DATASET CONTENT -
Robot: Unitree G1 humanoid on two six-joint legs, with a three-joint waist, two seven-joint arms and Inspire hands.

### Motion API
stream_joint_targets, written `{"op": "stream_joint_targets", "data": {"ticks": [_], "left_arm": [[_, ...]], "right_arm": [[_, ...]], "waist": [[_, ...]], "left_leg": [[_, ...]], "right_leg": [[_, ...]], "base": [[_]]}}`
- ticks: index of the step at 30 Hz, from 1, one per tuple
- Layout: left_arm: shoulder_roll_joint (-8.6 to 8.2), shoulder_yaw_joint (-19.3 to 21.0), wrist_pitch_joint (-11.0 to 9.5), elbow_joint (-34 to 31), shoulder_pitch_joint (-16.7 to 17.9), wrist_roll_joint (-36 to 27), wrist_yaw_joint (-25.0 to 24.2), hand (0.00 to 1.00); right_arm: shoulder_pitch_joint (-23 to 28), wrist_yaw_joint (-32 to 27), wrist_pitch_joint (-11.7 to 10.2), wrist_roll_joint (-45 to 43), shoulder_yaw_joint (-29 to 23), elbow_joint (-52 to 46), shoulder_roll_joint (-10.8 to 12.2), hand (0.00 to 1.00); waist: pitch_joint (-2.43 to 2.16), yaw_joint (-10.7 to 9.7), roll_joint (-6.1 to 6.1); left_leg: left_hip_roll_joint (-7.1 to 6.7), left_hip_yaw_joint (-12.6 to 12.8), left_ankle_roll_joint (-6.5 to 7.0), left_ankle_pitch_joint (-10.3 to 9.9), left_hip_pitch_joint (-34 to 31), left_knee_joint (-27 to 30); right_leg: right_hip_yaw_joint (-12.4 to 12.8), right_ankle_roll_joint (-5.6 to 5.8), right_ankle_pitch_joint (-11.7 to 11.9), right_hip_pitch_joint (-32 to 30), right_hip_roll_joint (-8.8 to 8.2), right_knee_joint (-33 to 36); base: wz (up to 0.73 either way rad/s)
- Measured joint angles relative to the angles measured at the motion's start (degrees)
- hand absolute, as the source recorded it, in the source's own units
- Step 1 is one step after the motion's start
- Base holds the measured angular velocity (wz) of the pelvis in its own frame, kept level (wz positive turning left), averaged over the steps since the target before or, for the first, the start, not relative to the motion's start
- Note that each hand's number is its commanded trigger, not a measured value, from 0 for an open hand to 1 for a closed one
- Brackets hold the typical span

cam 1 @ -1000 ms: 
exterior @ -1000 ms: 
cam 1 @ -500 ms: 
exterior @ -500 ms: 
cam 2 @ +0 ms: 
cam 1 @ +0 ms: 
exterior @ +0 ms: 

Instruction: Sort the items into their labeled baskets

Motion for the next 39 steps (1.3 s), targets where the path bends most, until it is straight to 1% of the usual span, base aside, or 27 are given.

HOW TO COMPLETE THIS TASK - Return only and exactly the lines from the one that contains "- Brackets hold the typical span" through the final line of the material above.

ANSWER BOX -
- Brackets hold the typical span

cam 1 @ -1000 ms: 
exterior @ -1000 ms: 
cam 1 @ -500 ms: 
exterior @ -500 ms: 
cam 2 @ +0 ms: 
cam 1 @ +0 ms: 
exterior @ +0 ms: 

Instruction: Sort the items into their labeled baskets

Motion for the next 39 steps (1.3 s), targets where the path bends most, until it is straight to 1% of the usual span, base aside, or 27 are given.

Nothing more is needed to complete the output.